> _ACTION ITEM_
What follows is a listing to transcribe exactly, leaving the pictures out.
GIVEN MATERIAL START
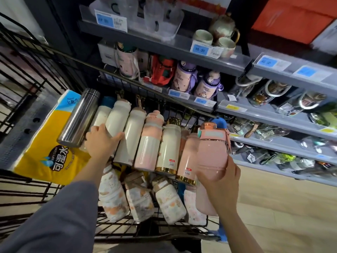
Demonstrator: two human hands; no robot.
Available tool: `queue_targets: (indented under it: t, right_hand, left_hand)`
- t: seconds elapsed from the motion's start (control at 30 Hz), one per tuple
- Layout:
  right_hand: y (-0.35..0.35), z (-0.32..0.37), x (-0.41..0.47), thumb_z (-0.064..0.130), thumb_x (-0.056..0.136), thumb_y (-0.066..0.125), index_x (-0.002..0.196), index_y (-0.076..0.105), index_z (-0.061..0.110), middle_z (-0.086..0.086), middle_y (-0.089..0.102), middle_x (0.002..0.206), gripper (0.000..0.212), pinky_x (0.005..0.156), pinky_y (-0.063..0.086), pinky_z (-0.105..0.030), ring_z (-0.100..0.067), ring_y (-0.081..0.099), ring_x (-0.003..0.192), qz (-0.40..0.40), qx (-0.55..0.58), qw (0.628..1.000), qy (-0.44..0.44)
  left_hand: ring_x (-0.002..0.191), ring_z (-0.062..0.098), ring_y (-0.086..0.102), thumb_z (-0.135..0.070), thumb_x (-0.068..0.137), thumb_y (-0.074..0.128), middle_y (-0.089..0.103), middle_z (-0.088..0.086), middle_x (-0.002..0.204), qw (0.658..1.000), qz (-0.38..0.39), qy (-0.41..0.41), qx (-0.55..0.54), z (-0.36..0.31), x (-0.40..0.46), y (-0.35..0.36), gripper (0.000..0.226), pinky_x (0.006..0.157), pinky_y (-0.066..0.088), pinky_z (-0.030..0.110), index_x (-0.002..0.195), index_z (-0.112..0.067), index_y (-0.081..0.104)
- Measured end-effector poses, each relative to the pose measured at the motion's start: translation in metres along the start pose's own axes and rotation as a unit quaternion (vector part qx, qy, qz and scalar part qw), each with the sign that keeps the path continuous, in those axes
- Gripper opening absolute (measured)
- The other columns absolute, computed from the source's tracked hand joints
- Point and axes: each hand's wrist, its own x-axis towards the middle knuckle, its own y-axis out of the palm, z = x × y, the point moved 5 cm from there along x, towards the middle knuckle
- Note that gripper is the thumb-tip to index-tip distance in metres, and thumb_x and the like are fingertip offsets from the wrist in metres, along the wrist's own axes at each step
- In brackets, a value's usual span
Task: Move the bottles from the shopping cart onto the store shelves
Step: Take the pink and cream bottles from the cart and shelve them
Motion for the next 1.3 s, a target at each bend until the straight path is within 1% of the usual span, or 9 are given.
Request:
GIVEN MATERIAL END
> _RESULT_
Demonstrator: two human hands; no robot.
Available tool: `queue_targets: (indented under it: t, right_hand, left_hand)`
- t: seconds elapsed from the motion's start (control at 30 Hz), one per tuple
- Layout:
  right_hand: y (-0.35..0.35), z (-0.32..0.37), x (-0.41..0.47), thumb_z (-0.064..0.130), thumb_x (-0.056..0.136), thumb_y (-0.066..0.125), index_x (-0.002..0.196), index_y (-0.076..0.105), index_z (-0.061..0.110), middle_z (-0.086..0.086), middle_y (-0.089..0.102), middle_x (0.002..0.206), gripper (0.000..0.212), pinky_x (0.005..0.156), pinky_y (-0.063..0.086), pinky_z (-0.105..0.030), ring_z (-0.100..0.067), ring_y (-0.081..0.099), ring_x (-0.003..0.192), qz (-0.40..0.40), qx (-0.55..0.58), qw (0.628..1.000), qy (-0.44..0.44)
  left_hand: ring_x (-0.002..0.191), ring_z (-0.062..0.098), ring_y (-0.086..0.102), thumb_z (-0.135..0.070), thumb_x (-0.068..0.137), thumb_y (-0.074..0.128), middle_y (-0.089..0.103), middle_z (-0.088..0.086), middle_x (-0.002..0.204), qw (0.658..1.000), qz (-0.38..0.39), qy (-0.41..0.41), qx (-0.55..0.54), z (-0.36..0.31), x (-0.40..0.46), y (-0.35..0.36), gripper (0.000..0.226), pinky_x (0.006..0.157), pinky_y (-0.066..0.088), pinky_z (-0.030..0.110), index_x (-0.002..0.195), index_z (-0.112..0.067), index_y (-0.081..0.104)
- Measured end-effector poses, each relative to the pose measured at the motion's start: translation in metres along the start pose's own axes and rotation as a unit quaternion (vector part qx, qy, qz and scalar part qw), each with the sign that keeps the path continuous, in those axes
- Gripper opening absolute (measured)
- The other columns absolute, computed from the source's tracked hand joints
- Point and axes: each hand's wrist, its own x-axis towards the middle knuckle, its own y-axis out of the palm, z = x × y, the point moved 5 cm from there along x, towards the middle knuckle
- Note that gripper is the thumb-tip to index-tip distance in metres, and thumb_x and the like are fingertip offsets from the wrist in metres, along the wrist's own axes at each step
- In brackets, a value's usual span
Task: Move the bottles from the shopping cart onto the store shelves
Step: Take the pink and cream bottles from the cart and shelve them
Motion for the next 1.3 s, a target at each bend until the straight path is within 1% of the usual span, or 9 are given.
Request:

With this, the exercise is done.